# Data Analysis: Issues Affecting the World Today

Data analysis can be defined as the statistical process of exploring, analyzing, cleaning, and modeling data with the intent of identifying important information that can be used to support decision-making or arrive at useful conclusions. This unique process can also be used to identify the problems affecting the current world. With the right data analysis tools, what was once volumes of ambiguous information becomes a simple and clear decision point.

## DATA CLEANING

I have four data sets that are on emissions, buildings, population growth, and economic growth rate. I start with the cleaning emissions data set. The data set is disaggregated by facilities and emission types. I will aggregate it by summing over the years so that I can have the total for each year. There are three sources of emission in the data set (air, water, and land), I sum the three to have total emission. The year in the data set was written as 2018/2019, I create a new variable “year” which extract the lead year (2019 from 2018/2019) and aggregated over this year variable.
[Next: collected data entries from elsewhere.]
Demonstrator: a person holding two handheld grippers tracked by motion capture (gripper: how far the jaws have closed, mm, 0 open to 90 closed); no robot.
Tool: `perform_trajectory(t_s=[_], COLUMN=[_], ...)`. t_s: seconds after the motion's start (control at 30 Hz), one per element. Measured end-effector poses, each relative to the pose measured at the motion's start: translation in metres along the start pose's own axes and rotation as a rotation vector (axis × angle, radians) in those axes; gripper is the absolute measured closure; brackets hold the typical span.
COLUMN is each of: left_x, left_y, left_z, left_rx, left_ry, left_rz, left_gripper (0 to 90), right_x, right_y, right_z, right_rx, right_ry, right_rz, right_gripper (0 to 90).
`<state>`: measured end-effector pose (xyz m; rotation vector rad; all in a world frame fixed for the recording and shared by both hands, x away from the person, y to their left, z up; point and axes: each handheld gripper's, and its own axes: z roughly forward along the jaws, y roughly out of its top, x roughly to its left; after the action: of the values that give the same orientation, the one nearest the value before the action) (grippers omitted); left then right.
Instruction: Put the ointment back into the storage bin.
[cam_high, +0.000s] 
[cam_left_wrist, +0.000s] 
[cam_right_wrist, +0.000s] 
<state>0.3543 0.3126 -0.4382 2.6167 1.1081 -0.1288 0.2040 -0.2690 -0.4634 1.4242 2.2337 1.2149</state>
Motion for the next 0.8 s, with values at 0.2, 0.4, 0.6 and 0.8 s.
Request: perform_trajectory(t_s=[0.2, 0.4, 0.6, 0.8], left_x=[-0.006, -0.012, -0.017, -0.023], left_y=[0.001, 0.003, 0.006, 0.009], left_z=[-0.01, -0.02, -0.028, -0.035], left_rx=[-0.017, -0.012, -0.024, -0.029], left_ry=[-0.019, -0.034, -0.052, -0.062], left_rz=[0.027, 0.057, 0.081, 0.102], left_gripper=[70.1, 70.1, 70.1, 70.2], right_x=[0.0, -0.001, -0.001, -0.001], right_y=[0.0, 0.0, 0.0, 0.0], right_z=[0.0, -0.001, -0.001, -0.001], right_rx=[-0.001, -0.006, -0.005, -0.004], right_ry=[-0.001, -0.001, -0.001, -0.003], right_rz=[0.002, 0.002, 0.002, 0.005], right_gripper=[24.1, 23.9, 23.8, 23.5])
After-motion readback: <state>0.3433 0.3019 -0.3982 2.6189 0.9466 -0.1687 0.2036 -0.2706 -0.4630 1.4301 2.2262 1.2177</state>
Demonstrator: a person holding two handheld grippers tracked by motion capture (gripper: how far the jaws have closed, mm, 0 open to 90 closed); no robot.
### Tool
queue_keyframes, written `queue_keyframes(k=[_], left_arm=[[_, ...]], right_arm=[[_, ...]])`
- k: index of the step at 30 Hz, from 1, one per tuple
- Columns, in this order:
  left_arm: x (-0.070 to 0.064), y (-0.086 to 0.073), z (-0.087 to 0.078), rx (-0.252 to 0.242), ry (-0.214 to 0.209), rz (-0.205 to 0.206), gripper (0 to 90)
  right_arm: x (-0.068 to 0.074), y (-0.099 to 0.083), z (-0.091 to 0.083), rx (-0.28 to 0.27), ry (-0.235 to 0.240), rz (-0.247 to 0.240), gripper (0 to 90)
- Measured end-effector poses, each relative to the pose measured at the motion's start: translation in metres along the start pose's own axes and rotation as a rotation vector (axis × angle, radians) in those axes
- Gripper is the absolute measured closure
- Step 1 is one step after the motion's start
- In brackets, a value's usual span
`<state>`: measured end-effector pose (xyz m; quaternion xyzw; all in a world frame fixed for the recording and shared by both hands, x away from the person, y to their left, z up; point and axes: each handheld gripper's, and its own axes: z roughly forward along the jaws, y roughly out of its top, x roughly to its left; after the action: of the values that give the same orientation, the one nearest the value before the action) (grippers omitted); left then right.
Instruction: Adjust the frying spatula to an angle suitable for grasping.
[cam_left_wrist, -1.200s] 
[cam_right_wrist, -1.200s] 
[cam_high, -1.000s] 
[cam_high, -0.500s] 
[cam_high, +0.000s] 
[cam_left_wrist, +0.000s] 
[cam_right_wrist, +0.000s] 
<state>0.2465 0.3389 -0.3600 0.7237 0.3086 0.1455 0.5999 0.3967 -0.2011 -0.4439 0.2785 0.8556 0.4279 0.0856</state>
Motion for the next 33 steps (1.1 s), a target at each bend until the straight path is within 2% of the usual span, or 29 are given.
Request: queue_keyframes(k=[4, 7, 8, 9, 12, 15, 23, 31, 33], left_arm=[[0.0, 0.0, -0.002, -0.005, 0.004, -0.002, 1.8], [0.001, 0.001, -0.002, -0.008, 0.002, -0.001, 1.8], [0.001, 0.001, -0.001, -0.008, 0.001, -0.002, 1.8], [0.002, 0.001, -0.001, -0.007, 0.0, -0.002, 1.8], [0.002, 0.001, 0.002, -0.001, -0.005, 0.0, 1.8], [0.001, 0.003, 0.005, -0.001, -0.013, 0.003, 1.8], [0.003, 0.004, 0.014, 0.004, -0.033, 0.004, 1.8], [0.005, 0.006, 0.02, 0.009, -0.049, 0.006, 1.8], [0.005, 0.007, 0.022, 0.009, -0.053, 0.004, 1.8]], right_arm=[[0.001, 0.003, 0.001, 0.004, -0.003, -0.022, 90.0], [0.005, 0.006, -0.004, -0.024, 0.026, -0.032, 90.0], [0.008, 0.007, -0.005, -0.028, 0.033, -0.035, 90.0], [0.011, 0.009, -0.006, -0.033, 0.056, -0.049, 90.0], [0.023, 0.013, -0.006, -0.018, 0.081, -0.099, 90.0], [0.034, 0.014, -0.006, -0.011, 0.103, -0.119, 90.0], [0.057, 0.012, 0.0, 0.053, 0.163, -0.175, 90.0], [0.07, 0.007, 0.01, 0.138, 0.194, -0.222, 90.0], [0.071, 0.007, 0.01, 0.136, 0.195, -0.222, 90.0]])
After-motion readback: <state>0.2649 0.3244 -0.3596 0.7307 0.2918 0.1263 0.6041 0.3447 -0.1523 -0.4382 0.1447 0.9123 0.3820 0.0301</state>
Finally, I have yearly data from 1999 to 2019. The code and the sample of final data is shown in the chunk below

library(stringr)

##DATA CLEANING

emission<-read.csv("emissions.csv")

emission$totalemission=rowSums(emission[,c("air_total_emission_kg","water_emission_kg","land_emission_kg")],na.rm=T)

emission$year=as.numeric(str_sub(emission$report_year,6,9))
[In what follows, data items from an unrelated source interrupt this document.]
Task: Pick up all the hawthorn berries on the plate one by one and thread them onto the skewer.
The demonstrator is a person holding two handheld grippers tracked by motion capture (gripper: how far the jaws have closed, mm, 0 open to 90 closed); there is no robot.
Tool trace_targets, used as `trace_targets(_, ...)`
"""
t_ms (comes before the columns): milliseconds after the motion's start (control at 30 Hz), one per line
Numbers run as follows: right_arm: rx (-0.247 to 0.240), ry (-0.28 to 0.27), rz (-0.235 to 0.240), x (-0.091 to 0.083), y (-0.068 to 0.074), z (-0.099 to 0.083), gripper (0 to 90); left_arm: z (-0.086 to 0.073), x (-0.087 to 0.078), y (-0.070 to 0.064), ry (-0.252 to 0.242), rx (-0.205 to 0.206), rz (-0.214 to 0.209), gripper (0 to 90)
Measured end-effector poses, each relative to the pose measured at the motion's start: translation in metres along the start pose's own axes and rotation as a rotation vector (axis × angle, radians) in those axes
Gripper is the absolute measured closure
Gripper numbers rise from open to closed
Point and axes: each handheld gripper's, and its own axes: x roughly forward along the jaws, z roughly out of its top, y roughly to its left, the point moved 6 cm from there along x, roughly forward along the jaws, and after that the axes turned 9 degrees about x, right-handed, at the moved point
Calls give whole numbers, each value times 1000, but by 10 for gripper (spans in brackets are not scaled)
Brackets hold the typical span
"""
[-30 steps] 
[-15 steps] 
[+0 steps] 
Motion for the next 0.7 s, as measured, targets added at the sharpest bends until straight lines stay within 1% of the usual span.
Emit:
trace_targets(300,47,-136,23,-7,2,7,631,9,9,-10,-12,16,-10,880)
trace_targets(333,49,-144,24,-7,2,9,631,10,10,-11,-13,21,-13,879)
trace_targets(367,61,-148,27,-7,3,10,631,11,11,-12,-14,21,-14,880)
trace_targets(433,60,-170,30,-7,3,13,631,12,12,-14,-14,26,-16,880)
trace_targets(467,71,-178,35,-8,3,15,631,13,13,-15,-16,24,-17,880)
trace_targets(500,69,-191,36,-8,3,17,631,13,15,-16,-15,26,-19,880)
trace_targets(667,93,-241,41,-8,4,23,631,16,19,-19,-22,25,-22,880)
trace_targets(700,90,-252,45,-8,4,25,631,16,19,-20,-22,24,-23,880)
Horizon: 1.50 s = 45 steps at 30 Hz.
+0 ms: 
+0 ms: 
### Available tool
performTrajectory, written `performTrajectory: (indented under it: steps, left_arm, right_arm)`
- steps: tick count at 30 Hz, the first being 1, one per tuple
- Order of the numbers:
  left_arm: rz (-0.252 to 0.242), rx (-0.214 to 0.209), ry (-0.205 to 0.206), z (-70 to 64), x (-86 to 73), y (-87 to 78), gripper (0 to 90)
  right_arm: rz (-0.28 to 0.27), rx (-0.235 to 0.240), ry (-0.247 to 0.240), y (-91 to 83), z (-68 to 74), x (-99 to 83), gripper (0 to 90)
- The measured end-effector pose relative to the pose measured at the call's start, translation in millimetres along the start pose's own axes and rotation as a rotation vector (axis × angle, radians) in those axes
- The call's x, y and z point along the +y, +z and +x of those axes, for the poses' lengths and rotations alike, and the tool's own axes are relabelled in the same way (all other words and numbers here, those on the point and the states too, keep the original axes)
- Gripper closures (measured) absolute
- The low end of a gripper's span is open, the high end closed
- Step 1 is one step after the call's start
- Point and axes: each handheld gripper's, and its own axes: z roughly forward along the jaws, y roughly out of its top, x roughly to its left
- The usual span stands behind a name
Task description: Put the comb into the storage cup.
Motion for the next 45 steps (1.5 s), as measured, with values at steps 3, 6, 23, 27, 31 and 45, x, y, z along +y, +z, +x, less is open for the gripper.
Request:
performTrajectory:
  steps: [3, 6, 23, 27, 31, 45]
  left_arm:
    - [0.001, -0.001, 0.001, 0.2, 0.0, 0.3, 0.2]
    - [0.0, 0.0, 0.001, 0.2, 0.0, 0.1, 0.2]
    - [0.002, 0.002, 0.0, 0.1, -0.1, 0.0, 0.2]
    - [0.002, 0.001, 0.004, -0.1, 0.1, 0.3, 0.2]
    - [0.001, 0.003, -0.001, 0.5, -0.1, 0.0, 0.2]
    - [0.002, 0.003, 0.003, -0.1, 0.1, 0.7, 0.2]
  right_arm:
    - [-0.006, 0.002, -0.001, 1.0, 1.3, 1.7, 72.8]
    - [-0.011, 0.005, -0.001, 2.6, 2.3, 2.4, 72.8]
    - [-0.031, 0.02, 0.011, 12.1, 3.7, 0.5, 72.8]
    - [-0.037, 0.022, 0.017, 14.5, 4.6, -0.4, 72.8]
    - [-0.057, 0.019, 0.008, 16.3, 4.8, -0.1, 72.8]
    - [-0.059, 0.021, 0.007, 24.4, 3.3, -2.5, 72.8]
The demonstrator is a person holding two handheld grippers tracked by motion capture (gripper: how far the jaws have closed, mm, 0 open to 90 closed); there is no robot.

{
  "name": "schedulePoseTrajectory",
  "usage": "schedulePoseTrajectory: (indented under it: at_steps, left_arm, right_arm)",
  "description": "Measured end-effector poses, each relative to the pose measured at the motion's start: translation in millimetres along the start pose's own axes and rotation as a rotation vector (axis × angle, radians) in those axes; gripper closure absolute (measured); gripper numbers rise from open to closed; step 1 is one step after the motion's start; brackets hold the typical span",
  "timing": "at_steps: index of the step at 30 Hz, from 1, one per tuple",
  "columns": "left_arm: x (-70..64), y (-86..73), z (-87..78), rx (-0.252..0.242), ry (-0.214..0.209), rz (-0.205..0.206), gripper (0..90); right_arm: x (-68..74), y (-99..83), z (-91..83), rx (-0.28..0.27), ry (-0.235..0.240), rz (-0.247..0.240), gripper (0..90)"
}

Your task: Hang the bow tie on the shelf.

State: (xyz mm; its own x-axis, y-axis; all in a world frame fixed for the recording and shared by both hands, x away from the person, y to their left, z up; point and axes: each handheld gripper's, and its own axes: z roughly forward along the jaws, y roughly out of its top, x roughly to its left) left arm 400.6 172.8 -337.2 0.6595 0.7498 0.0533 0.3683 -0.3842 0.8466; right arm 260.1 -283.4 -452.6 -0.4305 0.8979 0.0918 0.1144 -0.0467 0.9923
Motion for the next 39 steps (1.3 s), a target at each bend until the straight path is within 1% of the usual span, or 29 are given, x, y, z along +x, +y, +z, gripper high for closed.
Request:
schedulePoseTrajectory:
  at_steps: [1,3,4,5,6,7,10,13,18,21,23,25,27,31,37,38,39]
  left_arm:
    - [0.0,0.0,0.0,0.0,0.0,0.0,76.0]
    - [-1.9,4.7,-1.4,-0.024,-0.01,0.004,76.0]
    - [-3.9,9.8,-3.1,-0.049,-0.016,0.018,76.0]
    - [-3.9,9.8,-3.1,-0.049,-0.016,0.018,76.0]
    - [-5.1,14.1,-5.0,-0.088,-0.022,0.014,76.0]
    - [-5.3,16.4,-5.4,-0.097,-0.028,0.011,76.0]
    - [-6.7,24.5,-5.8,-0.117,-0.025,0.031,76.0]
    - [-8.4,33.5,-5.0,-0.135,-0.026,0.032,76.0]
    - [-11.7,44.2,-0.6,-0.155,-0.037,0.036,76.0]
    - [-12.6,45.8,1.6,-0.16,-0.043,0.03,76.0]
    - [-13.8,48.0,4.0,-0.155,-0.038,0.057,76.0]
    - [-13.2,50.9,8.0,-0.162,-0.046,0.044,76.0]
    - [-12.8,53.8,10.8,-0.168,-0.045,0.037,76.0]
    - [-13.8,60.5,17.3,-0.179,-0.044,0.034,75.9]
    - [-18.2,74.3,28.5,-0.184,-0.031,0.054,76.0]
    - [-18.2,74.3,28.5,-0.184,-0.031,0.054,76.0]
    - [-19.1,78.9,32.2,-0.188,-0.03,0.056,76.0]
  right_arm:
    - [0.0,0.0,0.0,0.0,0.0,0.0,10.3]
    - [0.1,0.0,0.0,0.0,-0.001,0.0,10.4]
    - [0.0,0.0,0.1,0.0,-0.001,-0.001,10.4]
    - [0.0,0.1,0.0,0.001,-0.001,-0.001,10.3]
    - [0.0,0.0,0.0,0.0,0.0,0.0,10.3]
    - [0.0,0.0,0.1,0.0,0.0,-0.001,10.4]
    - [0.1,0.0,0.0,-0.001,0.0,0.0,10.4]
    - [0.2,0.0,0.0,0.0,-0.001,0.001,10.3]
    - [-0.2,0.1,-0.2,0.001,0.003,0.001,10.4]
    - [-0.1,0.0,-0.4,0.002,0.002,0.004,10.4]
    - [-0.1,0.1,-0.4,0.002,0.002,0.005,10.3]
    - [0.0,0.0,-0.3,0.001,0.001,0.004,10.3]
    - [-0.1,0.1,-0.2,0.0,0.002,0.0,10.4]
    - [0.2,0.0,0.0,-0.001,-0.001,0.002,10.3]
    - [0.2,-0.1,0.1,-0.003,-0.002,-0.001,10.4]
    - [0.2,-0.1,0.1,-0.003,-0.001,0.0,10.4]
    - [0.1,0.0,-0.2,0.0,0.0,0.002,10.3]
emission<-emission[,c("totalemission","year")]

emission<-aggregate(emission,by=list(emission$year),FUN=sum)

emission$year=emission$Group.1

emission=emission[,2:3]

head(emission)

## totalemission year

## 1 1163652271 1999

## 2 3241358298 2000

## 3 3249103564 2001

## 4 3952112597 2002

## 5 3908653089 2003

## 6 3968629002 2004

Next, I clean the building's data set which is made up of monthly data from 1983 to 2020. First I remove the first 9 rows that are not observations but provide information about the data and then extract the variable that I need. Then I average over years to give a yearly time series data from 1983 to 2020. The code and the sample of final data are shown in the chunk below.

buildings<-read.csv("buildings.csv",stringsAsFactors = F)
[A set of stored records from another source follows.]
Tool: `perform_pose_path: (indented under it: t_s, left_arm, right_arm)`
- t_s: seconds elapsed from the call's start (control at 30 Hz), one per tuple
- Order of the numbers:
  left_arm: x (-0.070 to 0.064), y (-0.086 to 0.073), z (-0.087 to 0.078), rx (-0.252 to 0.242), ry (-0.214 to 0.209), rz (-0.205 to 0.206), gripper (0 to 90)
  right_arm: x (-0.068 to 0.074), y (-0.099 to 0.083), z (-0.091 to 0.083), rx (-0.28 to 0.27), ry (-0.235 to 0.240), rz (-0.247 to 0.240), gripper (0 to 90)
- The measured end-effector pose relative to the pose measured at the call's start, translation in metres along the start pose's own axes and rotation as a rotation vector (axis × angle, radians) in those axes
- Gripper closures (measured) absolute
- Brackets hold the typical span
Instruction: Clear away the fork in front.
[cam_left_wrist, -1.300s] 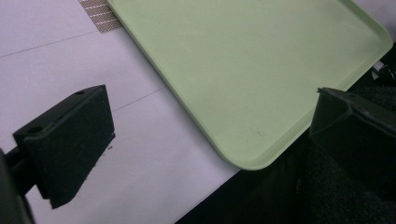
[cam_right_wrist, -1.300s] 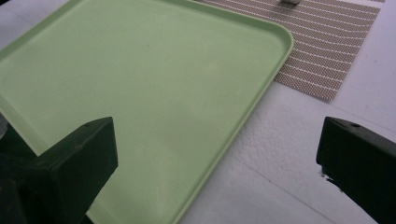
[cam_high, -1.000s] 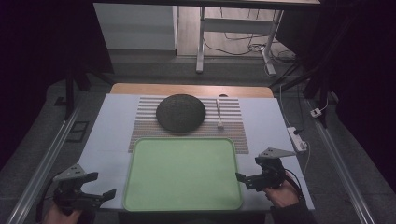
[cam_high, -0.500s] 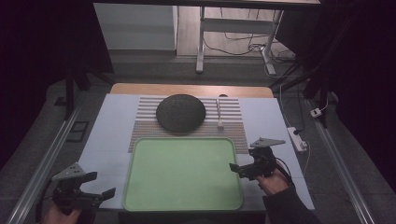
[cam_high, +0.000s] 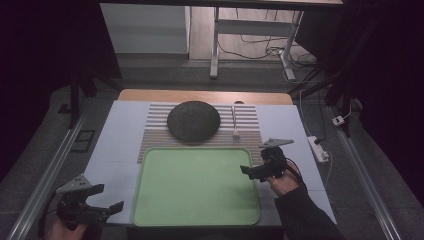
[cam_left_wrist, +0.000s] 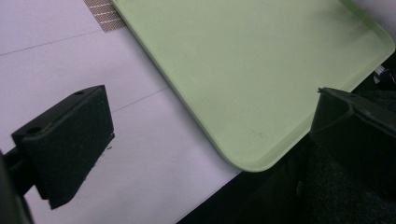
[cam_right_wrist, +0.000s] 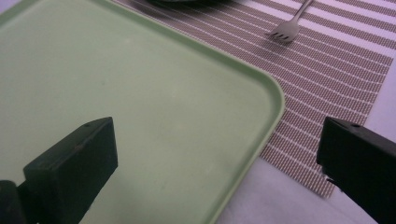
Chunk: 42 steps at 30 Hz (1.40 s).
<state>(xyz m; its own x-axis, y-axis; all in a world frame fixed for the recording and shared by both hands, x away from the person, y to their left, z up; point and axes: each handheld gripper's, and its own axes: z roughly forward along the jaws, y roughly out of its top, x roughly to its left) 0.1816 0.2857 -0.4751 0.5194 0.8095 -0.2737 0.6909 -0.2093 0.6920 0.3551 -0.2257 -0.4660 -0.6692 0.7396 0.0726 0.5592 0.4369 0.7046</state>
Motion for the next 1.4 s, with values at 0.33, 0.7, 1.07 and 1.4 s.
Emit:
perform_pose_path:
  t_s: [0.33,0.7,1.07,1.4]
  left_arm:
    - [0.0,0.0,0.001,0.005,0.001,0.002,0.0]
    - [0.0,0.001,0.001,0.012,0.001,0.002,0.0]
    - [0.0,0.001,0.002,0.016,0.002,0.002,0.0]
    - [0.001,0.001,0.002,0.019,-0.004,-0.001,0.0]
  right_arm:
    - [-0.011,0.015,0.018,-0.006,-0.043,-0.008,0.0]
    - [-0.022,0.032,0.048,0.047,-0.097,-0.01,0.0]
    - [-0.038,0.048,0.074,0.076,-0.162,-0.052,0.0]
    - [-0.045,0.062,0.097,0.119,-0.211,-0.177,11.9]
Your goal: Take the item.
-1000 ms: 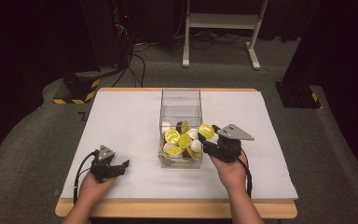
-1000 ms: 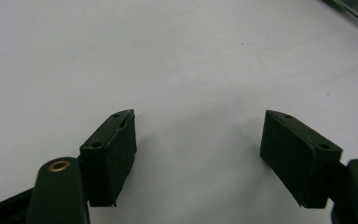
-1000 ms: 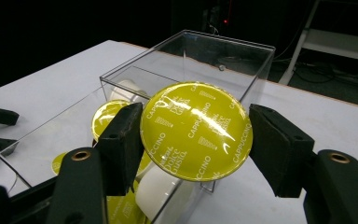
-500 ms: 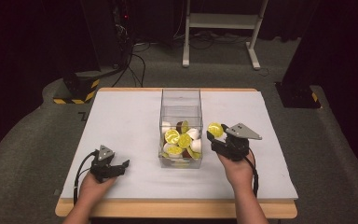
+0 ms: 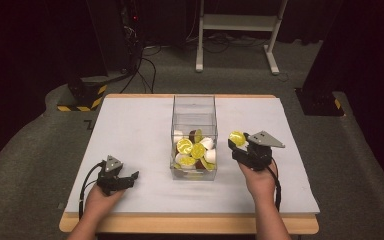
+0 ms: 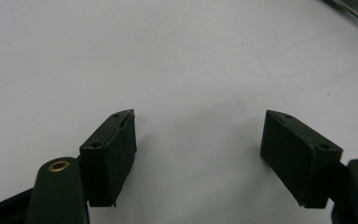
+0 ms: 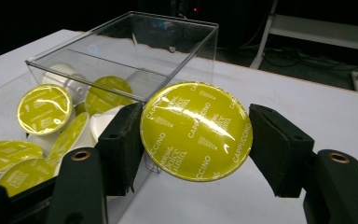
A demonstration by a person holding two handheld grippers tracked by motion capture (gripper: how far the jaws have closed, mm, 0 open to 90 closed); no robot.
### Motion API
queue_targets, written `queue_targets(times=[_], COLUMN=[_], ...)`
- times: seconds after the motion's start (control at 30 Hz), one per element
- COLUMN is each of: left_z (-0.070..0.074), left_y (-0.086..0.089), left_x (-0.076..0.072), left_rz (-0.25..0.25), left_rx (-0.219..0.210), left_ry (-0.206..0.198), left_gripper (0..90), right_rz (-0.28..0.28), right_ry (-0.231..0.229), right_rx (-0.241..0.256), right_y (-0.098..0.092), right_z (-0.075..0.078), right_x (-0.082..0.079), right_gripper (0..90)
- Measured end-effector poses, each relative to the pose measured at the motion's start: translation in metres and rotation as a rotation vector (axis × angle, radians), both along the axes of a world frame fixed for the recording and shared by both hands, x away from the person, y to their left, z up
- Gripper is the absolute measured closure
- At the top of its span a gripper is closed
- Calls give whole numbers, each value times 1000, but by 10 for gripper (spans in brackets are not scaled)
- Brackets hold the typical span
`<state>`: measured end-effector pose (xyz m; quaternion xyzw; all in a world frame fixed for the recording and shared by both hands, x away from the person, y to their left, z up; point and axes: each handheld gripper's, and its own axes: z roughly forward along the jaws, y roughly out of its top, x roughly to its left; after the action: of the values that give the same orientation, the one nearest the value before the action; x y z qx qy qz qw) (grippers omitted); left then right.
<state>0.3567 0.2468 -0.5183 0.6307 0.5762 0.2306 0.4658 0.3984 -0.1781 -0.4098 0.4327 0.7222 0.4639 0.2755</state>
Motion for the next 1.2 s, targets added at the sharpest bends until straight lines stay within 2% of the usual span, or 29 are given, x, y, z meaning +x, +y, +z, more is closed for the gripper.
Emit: queue_targets(times=[0.47, 1.2], left_z=[0, 0], left_y=[0, 0], left_x=[0, 0], left_rz=[0, 0], left_rx=[0, -1], left_ry=[1, 1], left_gripper=[269, 269], right_rz=[-64, -187], right_ry=[21, 104], right_rx=[-11, -45], right_y=[-20, -57], right_z=[-12, -45], right_x=[11, 29], right_gripper=[385, 385])
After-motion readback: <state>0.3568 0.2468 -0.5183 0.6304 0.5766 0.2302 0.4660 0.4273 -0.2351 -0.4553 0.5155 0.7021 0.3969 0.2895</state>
buildings<-buildings[10:450,]

buildings$dwellings=as.numeric(buildings[,3])

buildings$year=as.numeric(str_sub(buildings$X,5,8))

buildings=buildings[,c(23,24)]

buildings=na.omit(buildings)

buildings=aggregate(buildings,by=list(buildings$year),FUN=mean)

buildings=buildings[,c(2,3)]

head(buildings)

## dwellings year

## 1 9656.667 1983

## 2 10250.667 1984

## 3 10009.333 1985

## 4 8072.583 1986

## 5 8364.750 1987

## 6 11301.417 1988

Next, I clean the population growth data set which is made up of quarterly data from 1981 to 2019. First I remove the first 9 rows that are not observations but provide information about the data and then extract the variable that I need. Then I average over years to give a yearly time series data from 1983 to 2020. The code and the sample of final data are shown in the chunk below.

pop<-read.csv("population_growth.csv",stringsAsFactors=F)

pop=pop[10:163,]

pop$population=as.numeric(pop$Estimated.Resident.Population..ERP.....Australia..)

pop$year=as.numeric(str_sub(pop$X,5,8))

pop=pop[,16:17]

pop<-aggregate(pop,by=list(pop$year),FUN=mean)

pop<-pop[,2:3]

head(pop)

## population year

## 1 14988.70 1981

## 2 15208.52 1982

## 3 15415.55 1983

## 4 15604.17 1984

## 5 15816.33 1985

## 6 16048.42 1986

There is no much to clean in the economic growth rate data set. I only create a year variable to denote the year of the observations. The code and the sample of final data are shown in the chunk below.

growth<-read.csv("growth.csv")

growth$year=as.numeric(str_sub(growth$Date,1,4))+1

growth=growth[,2:3]

head(growth)

## Growth.in.real.GDP.per.capita year

## 1 0.2 1961

## 2 -1.1 1962

## 3 4.2 1963

## 4 5.0 1964

## 5 3.9 1965

## 6 0.4 1966

I have all my data cleaned but the lengths are different. I see that observations for the years 1999 to 2017 are available for all variables, thus I restrict my sample to this number and combine the data set. Moreover,I took the log of total emission, population, and a number of approved buildings while I did not take that of growth because it contains negative values.

growth=growth[39:57,]

pop=pop[19:37,]

emission=emission[1:19,]

buildings=buildings[17:35,]

data<-data.frame(growth,pop,emission,buildings)

data<-data[,c(2,1,3,5,7)]

data$ltotalemission=log(data$totalemission)

data$ldwellings=log(data$dwellings)

data$lpopulation=log(data$population)

## Time series analysis

##time series plot of variables

par(mfrow=c(2,2))

plot(data$year,data$Growth.in.real.GDP.per.capita,ylab="GDP growth",type="l",col=1)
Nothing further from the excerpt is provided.